The management unit 132 deallocates excess resources above the
minimum resource values from the guest domains that are not
candidates for safe shutdown. Referring to the example of the
management table 131b, the virtual machines 180 and 190 each have a
safe shutdown flag of "false". Therefore, the management unit 132
selects the virtual machines 180 and 190. Referring to the example
of the minimum resource value table 131d, the minimum values for
the number of vCPUs and the size of memory are 8 and 16 GB,
respectively. Therefore, the management unit 132 changes the number
of vCPUs allocated to each of the virtual machines 180 and 190 from
16 to 8 (i.e., deallocates a total of 16 vCPUs therefrom). In
addition, the management unit 132 changes the size of memory
allocated to each of the virtual machines 180 and 190 from 32 GB to
16 GB (i.e., deallocates a total of 32 GB memory therefrom).
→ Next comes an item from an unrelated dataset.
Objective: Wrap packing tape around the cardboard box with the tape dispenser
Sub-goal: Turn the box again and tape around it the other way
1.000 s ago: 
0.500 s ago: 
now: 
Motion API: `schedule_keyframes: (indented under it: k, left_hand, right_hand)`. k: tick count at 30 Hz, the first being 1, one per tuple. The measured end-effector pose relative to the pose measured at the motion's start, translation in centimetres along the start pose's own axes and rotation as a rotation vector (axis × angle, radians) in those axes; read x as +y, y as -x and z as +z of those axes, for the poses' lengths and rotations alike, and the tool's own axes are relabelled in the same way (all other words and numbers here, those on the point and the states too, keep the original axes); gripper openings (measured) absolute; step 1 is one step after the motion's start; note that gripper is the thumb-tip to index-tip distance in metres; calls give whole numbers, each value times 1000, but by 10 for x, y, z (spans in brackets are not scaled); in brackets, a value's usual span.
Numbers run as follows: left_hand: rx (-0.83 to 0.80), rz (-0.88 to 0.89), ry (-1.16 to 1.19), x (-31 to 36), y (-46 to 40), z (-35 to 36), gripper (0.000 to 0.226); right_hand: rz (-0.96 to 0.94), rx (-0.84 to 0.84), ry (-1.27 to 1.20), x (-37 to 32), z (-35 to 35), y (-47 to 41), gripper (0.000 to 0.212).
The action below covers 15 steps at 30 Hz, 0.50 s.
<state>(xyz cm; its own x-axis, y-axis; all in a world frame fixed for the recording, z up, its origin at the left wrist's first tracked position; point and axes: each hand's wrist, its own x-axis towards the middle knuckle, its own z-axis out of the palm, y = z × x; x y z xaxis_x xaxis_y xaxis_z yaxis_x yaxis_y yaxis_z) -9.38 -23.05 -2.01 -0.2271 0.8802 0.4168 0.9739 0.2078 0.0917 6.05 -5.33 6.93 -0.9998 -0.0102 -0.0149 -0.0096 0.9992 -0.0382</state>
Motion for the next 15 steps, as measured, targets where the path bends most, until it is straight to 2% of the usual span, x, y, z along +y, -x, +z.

In
this connection, since guest domains that are not candidates for
safe shutdown have lower priority levels than guest domains that
are candidates for safe shutdown, the guest domains selected at
step S22 have lower priority levels than a guest domain currently
with the highest priority level.
[0122] (Step S23) The management unit 132 selects domains that have
shut down with reference to the management table 131b. The
management unit 132 deallocates all resources from the domains that
have shut down with reference to the management table 131b.
[0123] (Step S24) The management unit 132 selects a guest domain
with the highest priority level from the running guest domains,
with reference to the management table 131b. The management unit
132 allocates the selected guest domain free resources including
resources deallocated at steps S22 and S23 (addition of
resources).
[0124] (Step S25) The management unit 132 determines whether the
guest domain shutdown time (T1) has elapsed or not, with reference
to the power supply time cable 131a stored in the storage unit 131.
If T1 has not elapsed, the process proceeds to step 326. Otherwise,
the process proceeds to step S28.
[0125] (Step S26) The hypervisor 120 receives a shutdown
notification indicating completion of shutdown from a guest domain
immediately before the guest domain completes its shutdown. This
shutdown notification includes, for example, a guest domain name.
When receiving the shutdown notification, the hypervisor 120 gives
the shutdown notification to the management unit 132. When
receiving the shutdown notification, the management unit 132
changes the setting of a corresponding shutdown flag in the
management table 131b. More specifically, with respect to the guest
domain that is the transmission source of the shutdown
notification, the management unit 132 changes the shutdown flag
from "false" to "true".
[0126] (Step S27) The management unit 132 determines whether all of
the guest domains have shut down or not. If all of the guest
domains have shut down, the process is completed. If there is any
guest domain that is running, the process proceeds back to step
S23. For example, if all of the shutdown flags are "true" in the
management table 131b, this means that all of the guest domains
have shut down. If one or more shutdown flags are "false", this
means that there are one or more running guest domains.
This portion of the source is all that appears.